What you need to do: Beginning with the line that has "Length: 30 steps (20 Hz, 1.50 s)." in it, transcribe the listing exactly through its final line, and add nothing.
++++ Provided data
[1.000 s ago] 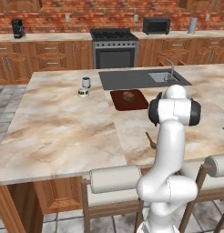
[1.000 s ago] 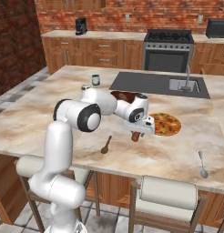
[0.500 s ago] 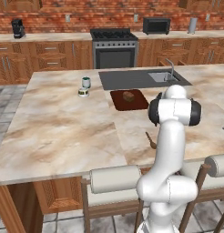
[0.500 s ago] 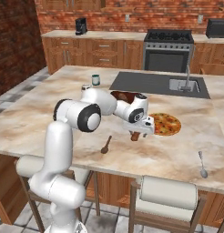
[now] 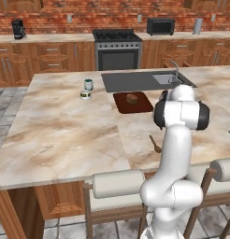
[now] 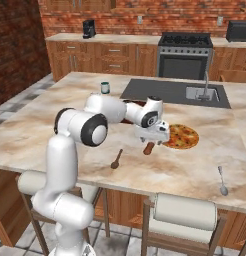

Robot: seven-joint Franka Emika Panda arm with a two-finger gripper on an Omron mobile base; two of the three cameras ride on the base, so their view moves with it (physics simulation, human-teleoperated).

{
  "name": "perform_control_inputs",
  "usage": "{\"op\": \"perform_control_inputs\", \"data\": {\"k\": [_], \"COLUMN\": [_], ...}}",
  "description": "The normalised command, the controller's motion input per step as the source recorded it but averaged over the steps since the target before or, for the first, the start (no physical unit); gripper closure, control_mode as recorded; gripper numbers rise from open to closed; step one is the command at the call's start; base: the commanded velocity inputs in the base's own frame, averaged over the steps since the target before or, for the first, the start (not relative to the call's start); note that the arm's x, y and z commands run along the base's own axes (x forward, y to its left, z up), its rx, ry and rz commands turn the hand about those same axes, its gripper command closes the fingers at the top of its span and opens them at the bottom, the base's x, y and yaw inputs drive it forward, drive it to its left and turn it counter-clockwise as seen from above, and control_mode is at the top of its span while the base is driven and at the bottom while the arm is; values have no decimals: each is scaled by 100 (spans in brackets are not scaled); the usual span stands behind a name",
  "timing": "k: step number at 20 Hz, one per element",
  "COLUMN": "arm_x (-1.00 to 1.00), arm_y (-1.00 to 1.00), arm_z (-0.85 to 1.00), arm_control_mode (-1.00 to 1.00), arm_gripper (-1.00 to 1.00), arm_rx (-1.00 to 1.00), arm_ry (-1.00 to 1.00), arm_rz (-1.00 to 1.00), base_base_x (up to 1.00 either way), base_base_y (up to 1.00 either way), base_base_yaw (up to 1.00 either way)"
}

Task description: Take the pizza cutter from the drawer on the left and place it on the dining counter for cutting.

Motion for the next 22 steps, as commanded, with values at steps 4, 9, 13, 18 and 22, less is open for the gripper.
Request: {"op": "perform_control_inputs", "data": {"k": [4, 9, 13, 18, 22], "arm_x": [-51, -64, -82, -99, -100], "arm_y": [67, 82, 65, 44, 34], "arm_z": [71, 52, 52, 53, 56], "arm_control_mode": [-100, -100, -100, -100, -100], "arm_gripper": [-100, -100, -100, -100, -100], "arm_rx": [-2, -5, -1, 0, 0], "arm_ry": [0, 0, 0, 0, 0], "arm_rz": [-3, -5, -1, 0, 0], "base_base_x": [0, 0, 0, 0, 0], "base_base_y": [0, 0, 0, 0, 0], "base_base_yaw": [0, 0, 0, 0, 0]}}
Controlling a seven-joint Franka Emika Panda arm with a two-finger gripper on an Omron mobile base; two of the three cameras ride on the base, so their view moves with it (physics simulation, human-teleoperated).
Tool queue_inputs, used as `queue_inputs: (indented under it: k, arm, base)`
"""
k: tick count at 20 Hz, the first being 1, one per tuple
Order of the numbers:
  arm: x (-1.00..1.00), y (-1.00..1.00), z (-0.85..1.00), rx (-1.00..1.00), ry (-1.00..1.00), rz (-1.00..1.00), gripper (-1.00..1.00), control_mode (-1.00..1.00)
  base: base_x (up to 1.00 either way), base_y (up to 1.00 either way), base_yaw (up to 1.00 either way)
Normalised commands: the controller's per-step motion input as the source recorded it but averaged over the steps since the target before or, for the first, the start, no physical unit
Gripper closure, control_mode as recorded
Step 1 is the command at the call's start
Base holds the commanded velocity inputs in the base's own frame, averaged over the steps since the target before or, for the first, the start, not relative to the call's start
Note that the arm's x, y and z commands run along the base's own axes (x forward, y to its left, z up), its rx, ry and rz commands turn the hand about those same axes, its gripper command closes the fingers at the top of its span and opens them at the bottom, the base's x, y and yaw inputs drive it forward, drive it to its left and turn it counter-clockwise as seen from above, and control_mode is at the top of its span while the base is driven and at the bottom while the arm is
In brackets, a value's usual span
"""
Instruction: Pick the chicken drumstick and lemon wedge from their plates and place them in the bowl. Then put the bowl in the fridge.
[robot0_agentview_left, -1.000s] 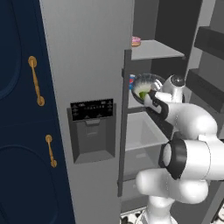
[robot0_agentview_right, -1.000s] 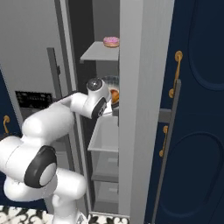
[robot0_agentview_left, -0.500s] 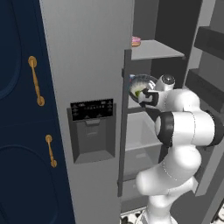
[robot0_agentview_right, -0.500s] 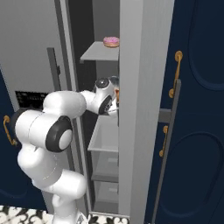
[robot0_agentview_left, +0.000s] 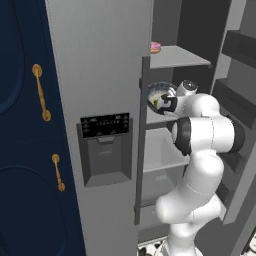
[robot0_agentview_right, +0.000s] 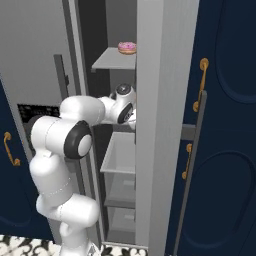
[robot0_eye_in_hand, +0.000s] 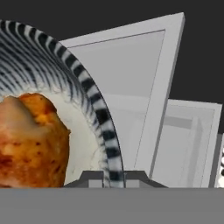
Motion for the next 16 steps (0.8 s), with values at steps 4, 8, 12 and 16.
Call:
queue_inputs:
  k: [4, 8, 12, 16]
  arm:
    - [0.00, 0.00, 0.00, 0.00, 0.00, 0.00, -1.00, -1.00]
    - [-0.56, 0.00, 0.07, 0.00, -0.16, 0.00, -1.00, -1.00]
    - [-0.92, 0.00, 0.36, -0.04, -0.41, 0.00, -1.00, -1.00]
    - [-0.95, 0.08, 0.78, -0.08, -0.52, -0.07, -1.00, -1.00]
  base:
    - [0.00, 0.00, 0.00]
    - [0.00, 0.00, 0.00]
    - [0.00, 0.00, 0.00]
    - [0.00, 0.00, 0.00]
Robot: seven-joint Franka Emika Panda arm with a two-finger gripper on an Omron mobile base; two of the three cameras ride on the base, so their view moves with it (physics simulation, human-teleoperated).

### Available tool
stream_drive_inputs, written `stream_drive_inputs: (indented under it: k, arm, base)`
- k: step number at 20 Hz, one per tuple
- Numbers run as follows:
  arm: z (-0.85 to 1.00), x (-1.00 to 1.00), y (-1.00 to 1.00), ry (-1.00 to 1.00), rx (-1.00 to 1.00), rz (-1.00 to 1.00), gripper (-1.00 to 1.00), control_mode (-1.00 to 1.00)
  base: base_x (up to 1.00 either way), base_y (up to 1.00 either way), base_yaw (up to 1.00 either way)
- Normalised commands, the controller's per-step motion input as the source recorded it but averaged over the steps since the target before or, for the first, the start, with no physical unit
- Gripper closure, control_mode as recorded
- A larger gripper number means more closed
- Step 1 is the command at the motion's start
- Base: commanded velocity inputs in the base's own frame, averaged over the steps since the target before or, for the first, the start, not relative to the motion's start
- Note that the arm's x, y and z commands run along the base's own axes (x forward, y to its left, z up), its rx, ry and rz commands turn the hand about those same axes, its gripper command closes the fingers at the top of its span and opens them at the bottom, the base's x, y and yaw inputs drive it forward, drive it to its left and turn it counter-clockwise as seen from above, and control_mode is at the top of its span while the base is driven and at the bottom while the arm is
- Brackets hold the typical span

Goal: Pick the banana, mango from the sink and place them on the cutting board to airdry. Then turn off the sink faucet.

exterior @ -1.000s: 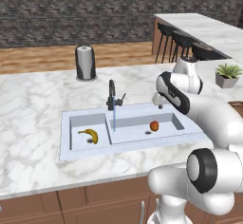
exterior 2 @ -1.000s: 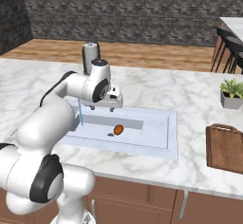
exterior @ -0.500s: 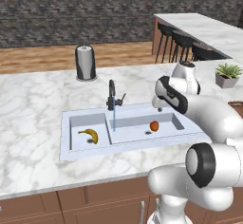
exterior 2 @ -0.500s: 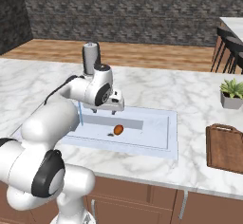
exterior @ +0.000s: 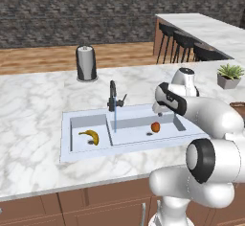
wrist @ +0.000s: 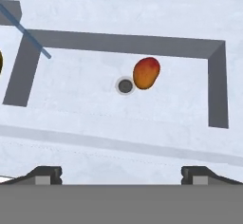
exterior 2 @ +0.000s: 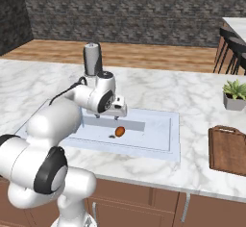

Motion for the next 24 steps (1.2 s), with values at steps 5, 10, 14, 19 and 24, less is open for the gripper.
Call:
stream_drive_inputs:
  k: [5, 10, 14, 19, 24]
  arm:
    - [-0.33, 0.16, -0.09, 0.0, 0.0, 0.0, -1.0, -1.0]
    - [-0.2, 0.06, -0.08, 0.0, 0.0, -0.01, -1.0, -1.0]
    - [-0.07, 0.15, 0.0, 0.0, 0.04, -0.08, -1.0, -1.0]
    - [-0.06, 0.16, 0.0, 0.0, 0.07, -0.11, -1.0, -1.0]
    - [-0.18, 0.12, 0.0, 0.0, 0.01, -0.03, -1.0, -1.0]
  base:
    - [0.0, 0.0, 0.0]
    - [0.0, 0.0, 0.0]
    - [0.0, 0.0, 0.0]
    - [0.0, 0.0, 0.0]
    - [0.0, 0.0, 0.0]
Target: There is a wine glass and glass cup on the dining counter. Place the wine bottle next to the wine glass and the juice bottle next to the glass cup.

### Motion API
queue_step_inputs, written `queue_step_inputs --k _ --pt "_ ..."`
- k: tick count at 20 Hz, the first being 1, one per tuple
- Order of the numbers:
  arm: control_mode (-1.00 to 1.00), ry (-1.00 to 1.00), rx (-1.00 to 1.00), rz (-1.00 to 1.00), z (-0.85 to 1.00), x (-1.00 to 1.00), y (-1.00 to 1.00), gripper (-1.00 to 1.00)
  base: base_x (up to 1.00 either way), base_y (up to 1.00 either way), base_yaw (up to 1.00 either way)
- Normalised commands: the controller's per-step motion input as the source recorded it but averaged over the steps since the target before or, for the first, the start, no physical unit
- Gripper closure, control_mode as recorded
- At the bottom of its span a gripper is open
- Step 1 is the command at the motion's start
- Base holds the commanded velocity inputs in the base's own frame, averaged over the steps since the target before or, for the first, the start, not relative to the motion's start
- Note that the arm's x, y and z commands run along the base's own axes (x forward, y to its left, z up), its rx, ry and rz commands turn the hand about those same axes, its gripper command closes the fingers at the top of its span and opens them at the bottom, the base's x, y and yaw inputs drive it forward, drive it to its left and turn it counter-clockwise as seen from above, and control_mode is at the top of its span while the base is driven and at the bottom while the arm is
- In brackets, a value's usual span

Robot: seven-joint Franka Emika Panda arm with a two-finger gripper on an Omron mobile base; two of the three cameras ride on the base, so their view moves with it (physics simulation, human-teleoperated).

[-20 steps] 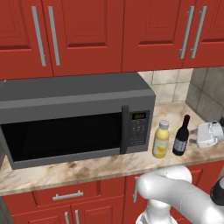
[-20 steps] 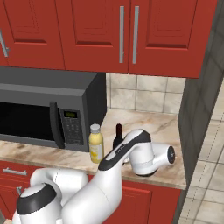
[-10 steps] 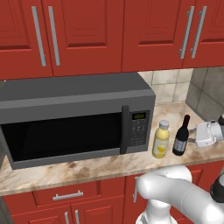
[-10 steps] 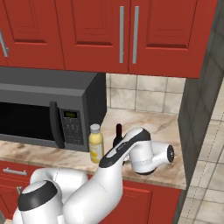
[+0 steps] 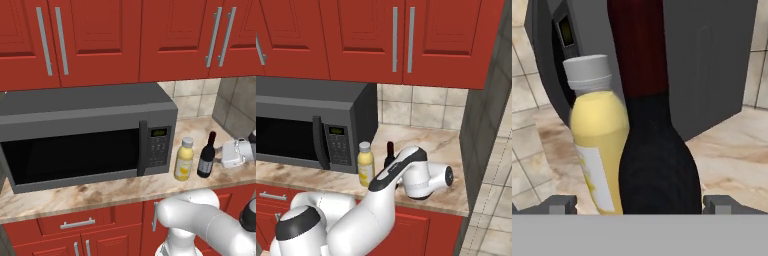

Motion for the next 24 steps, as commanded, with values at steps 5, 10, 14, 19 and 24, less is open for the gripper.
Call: queue_step_inputs --k 5,10,14,19,24 --pt "-1.00 0.00 0.00 0.00 0.00 0.03 0.07 -1.00 0.00 0.00 0.00" --pt "-1.00 0.00 0.00 0.00 0.00 0.08 0.02 -1.00 0.00 0.00 0.00" --pt "-1.00 0.00 0.00 0.00 -0.01 0.11 0.00 -1.00 0.00 0.00 0.00" --pt "-1.00 0.00 0.00 0.00 -0.06 0.13 0.00 -1.00 0.00 0.00 0.00" --pt "-1.00 0.00 0.00 0.00 -0.13 0.10 0.00 -1.00 0.00 0.00 0.00"
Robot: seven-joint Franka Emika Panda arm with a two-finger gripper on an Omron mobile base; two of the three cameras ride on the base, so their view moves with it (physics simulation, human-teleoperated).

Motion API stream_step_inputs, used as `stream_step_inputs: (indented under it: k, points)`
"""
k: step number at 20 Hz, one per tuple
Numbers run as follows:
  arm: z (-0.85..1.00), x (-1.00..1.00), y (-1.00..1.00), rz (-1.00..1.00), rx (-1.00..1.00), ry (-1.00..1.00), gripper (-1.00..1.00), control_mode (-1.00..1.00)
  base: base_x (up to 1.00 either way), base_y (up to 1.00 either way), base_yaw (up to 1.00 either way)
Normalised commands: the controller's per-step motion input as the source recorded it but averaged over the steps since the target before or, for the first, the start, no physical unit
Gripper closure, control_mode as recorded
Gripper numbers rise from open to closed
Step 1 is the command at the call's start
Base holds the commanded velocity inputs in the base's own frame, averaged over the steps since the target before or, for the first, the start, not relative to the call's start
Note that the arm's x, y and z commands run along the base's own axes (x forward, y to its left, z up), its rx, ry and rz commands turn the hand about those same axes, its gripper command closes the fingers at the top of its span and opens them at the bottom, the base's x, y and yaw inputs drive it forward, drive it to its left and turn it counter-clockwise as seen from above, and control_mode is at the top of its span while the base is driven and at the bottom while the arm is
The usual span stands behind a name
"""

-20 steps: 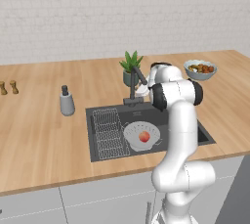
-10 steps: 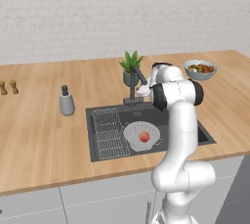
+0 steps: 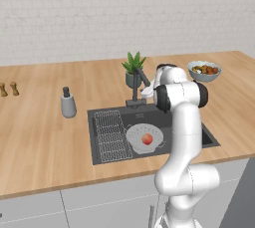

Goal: Put the colander in the sink, put the peach in the colander, and turn on the sink faucet and pour water over the colander.

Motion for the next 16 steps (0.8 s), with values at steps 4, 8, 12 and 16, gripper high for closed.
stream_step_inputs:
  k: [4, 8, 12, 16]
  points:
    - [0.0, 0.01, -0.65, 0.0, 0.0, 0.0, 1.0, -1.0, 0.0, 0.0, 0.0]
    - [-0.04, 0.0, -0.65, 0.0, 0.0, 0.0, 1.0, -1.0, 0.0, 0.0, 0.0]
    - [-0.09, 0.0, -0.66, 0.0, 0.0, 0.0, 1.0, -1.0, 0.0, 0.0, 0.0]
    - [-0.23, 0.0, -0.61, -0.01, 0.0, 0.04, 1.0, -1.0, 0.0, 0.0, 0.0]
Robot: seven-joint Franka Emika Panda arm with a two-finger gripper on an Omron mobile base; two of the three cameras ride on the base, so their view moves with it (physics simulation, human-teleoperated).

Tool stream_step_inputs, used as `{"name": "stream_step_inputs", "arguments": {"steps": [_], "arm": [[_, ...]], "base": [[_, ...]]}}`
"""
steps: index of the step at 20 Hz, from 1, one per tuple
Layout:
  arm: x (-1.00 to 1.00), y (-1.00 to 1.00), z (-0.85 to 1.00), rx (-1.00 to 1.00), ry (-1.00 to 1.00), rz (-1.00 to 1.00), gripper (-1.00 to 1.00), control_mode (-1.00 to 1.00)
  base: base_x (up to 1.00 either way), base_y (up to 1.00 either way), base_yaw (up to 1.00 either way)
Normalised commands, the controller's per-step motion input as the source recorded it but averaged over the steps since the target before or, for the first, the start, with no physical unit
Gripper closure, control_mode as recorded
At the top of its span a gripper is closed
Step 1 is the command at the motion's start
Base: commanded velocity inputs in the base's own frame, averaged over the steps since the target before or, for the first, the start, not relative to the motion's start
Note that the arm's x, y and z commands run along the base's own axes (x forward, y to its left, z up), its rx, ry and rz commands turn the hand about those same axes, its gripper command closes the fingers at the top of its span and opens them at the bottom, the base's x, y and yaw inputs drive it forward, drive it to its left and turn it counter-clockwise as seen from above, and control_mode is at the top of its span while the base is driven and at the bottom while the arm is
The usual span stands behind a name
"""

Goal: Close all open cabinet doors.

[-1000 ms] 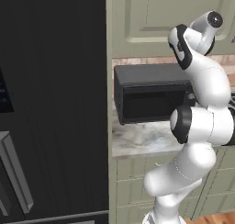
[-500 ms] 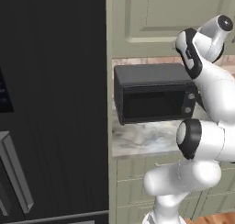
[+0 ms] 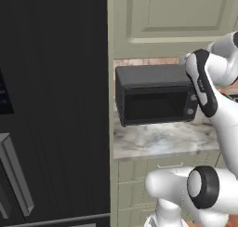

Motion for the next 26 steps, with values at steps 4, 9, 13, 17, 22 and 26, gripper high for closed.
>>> {"name": "stream_step_inputs", "arguments": {"steps": [4, 9, 13, 17, 22, 26], "arm": [[-0.78, 0.36, -0.24, 0.0, 0.03, -0.12, -1.0, -1.0], [-0.75, 0.28, -0.37, 0.0, 0.07, -0.12, -1.0, -1.0], [-0.8, 0.12, -0.37, 0.0, 0.08, -0.08, -1.0, -1.0], [-0.77, 0.08, -0.32, 0.0, 0.12, -0.05, -1.0, -1.0], [-0.71, 0.17, -0.24, 0.0, 0.11, -0.04, -1.0, -1.0], [-0.34, 0.37, -0.25, -0.03, 0.07, 0.0, -1.0, -1.0]], "base": [[0.0, 0.0, 0.0], [0.0, 0.0, 0.0], [0.0, 0.0, 0.0], [0.0, 0.0, 0.0], [0.0, 0.0, 0.0], [0.0, 0.0, 0.0]]}}
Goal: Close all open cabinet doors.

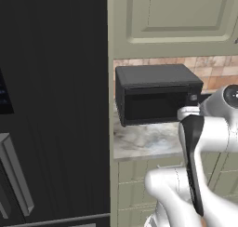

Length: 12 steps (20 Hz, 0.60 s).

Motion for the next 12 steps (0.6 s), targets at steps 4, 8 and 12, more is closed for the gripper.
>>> {"name": "stream_step_inputs", "arguments": {"steps": [4, 8, 12], "arm": [[-0.04, 0.29, -0.11, -0.04, 0.06, 0.0, -1.0, -1.0], [0.0, 0.14, -0.03, -0.02, 0.02, 0.0, -1.0, -1.0], [0.0, 0.03, 0.0, -0.01, 0.0, 0.0, -1.0, -1.0]], "base": [[0.0, 0.0, 0.0], [0.0, 0.0, 0.0], [0.0, 0.0, 0.0]]}}
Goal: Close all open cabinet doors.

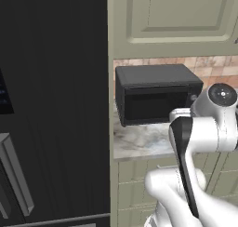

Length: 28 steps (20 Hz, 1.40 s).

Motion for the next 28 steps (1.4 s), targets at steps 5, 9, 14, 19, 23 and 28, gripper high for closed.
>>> {"name": "stream_step_inputs", "arguments": {"steps": [5, 9, 14, 19, 23, 28], "arm": [[-0.05, 0.01, 0.0, 0.0, -0.03, 0.0, -1.0, -1.0], [-0.19, 0.0, 0.0, -0.02, -0.16, -0.03, -1.0, -1.0], [-0.16, -0.04, -0.02, -0.01, -0.09, -0.07, -1.0, 1.0], [0.0, 0.0, 0.0, 0.0, 0.0, 0.0, -1.0, 1.0], [0.0, 0.0, 0.0, 0.0, 0.0, 0.0, -1.0, 1.0], [0.0, 0.0, 0.0, 0.0, 0.0, 0.0, -1.0, 1.0]], "base": [[0.0, 0.0, 0.0], [0.0, 0.0, 0.0], [-0.13, -0.1, -0.09], [-0.37, -0.33, -0.31], [-0.33, -0.4, -0.38], [-0.31, -0.54, -0.38]]}}
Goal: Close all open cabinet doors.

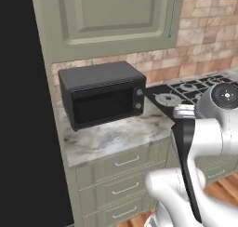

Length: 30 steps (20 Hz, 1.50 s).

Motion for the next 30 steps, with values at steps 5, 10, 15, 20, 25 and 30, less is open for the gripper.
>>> {"name": "stream_step_inputs", "arguments": {"steps": [5, 10, 15, 20, 25, 30], "arm": [[0.0, 0.0, 0.0, 0.0, 0.0, 0.0, -1.0, 1.0], [0.0, 0.0, 0.0, 0.0, 0.0, 0.0, -1.0, 1.0], [0.0, 0.0, 0.0, 0.0, 0.0, 0.0, -1.0, 1.0], [0.0, 0.0, 0.0, 0.0, 0.0, 0.0, -1.0, 1.0], [0.0, 0.0, 0.0, 0.0, 0.0, 0.0, -1.0, 1.0], [0.0, 0.0, 0.0, 0.0, 0.0, 0.0, -1.0, 1.0]], "base": [[-0.18, -0.6, -0.39], [-0.02, -0.56, -0.43], [0.0, -0.44, -0.5], [0.09, -0.27, -0.57], [0.17, -0.16, -0.59], [0.21, -0.13, -0.6]]}}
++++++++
Result of this exercise:
Length: 30 steps (20 Hz, 1.50 s).

Motion for the next 30 steps, with values at steps 5, 10, 15, 20, 25 and 30, less is open for the gripper.
>>> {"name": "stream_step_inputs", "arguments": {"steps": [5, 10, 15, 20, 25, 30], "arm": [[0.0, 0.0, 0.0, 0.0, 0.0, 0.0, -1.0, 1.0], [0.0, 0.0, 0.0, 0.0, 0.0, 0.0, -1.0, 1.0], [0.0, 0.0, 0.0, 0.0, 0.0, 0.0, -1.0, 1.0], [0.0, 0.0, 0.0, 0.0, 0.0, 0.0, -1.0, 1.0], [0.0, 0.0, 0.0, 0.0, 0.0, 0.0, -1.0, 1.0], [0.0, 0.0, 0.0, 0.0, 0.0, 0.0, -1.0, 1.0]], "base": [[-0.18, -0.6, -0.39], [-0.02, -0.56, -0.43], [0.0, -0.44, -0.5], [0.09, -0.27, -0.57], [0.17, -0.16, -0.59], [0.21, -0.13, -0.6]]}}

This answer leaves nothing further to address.